The relationship between DCIS and IDC regarding HER2 was shown in Table 4. We first performed statistical analysis using Wilcoxon’s test. The result showed p < 0.01, indicating that DCIS with different HER2 expression levels would develop into IDC with different HER2 expression levels. The results of Kendall’s tau-U rank correlation and linear by linear chi-square test suggested a positive correlation in HER2 expression between DCIS and IDC components. This correlation was not limited to the level of ’rank’ but was a linear relationship, implying that DCIS with higher HER2 expression tended to develop into IDC with higher HER2 expression. Subsequently, we noted that in the DCIS component, the groups with HER2 expression of 3+ and 2+ accounted for 41.17% and 34.56% respectively. However, in the IDC component, these percentages decreased to 28.68% and 33.09% respectively. In contrast, the groups with HER2 expression of 0+ and 1+ were differentially elevated, which was contrary to our statistical results (Figs. 3A–3C). In the statistical analysis for histological grade, we came to a similar conclusion as for HER2 (Table 5). Although the theory “DCIS with higher histological grades tend to develop into IDC with higher histological grades” holds true, we noticed that the majority of cells in all of the three grades of DCIS tended to develop into IDC grade 2 (Figs. 3D–3F). As a result, in DCIS and IDC components, the high-grade group and IDC grade 2 occupied the highest proportions respectively. We also made Sankey diagrams to show the relationship between DCIS and IDC (Fig. 4). Considering the change in hematological indicators in the invasion group, we speculated the immune and inflammatory response might be responsible for this phenomenon.

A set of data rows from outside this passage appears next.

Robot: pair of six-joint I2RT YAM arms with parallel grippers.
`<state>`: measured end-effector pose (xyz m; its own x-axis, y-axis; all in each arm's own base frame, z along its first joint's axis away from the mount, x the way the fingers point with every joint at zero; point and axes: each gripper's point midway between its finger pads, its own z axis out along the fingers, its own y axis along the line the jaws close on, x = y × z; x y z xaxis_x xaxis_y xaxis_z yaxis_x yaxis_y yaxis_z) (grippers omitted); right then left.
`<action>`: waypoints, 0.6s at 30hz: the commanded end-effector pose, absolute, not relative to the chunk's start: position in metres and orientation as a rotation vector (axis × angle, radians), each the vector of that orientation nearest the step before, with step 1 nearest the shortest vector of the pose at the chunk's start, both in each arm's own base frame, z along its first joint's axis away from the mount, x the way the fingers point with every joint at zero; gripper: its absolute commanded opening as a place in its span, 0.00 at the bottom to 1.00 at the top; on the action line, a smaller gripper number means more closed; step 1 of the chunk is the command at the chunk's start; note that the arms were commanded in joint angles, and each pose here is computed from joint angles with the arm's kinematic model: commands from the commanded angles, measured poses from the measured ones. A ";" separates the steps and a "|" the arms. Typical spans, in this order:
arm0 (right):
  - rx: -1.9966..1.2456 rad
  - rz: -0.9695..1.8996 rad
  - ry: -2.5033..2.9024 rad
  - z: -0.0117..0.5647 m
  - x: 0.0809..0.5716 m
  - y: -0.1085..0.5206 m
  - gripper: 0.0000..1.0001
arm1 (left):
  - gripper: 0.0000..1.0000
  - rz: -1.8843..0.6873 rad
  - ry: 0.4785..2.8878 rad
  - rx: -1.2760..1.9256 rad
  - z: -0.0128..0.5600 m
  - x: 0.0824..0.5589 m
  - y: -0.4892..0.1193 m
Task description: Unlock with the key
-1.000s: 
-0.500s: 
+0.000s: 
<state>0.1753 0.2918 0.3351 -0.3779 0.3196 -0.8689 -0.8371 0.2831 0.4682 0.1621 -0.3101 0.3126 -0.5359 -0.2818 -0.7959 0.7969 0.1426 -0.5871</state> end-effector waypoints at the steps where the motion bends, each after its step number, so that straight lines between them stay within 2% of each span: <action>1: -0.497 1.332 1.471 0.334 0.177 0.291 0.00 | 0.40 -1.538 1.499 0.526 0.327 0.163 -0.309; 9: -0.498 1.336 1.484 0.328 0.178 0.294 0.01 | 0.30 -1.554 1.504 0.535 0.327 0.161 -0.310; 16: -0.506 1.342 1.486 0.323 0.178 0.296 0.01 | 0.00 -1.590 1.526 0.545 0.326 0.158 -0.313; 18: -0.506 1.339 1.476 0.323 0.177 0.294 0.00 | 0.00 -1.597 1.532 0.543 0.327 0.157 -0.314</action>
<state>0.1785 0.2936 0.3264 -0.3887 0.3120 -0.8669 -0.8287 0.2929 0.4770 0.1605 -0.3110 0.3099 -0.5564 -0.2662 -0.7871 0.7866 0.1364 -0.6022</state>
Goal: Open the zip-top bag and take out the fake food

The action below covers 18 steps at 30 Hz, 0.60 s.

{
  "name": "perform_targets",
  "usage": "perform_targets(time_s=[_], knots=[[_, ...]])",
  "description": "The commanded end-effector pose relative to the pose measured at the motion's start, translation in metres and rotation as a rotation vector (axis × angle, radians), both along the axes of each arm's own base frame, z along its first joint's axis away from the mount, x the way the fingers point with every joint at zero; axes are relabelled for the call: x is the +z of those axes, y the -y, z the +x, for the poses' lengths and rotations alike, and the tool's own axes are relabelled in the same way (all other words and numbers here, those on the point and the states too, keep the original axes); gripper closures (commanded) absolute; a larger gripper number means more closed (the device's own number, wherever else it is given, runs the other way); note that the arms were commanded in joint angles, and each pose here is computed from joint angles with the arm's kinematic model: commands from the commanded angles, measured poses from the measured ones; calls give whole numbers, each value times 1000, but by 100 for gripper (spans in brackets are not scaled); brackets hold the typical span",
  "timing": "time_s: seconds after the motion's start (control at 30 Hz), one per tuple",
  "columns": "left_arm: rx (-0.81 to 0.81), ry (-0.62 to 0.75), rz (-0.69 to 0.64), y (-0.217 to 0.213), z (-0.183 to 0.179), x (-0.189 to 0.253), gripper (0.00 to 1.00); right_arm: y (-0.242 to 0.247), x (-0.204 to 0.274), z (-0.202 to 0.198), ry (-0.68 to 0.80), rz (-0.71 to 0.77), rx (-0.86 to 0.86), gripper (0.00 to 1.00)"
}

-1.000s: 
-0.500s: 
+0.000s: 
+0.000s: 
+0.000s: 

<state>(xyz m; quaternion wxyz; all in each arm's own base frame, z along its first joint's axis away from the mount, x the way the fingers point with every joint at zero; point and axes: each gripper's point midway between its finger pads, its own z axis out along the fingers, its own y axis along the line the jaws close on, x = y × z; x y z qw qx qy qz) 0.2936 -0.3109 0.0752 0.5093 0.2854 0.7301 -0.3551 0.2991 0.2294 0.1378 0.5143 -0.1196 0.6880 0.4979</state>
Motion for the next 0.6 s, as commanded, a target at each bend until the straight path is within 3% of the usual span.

Verifications of the predictive power of SII and platelet

To verify the predictive power of hematological indicators, medical records of additional 65 patients were collected. Based on the expression of SII and platelet, they were divided into three groups: Group 1 (SII > 347.2 and platelet > 291.5), Group 3 (SII < 347.2 and platelet < 291.5), Group 2 (the rest of patients). After statistical analysis, the percentage of patients with invasion components was 75% in Group 1, which was significantly higher than 51.85% in Group 2 and 22.72% in Group 3 (p = 0.005) (Table 6).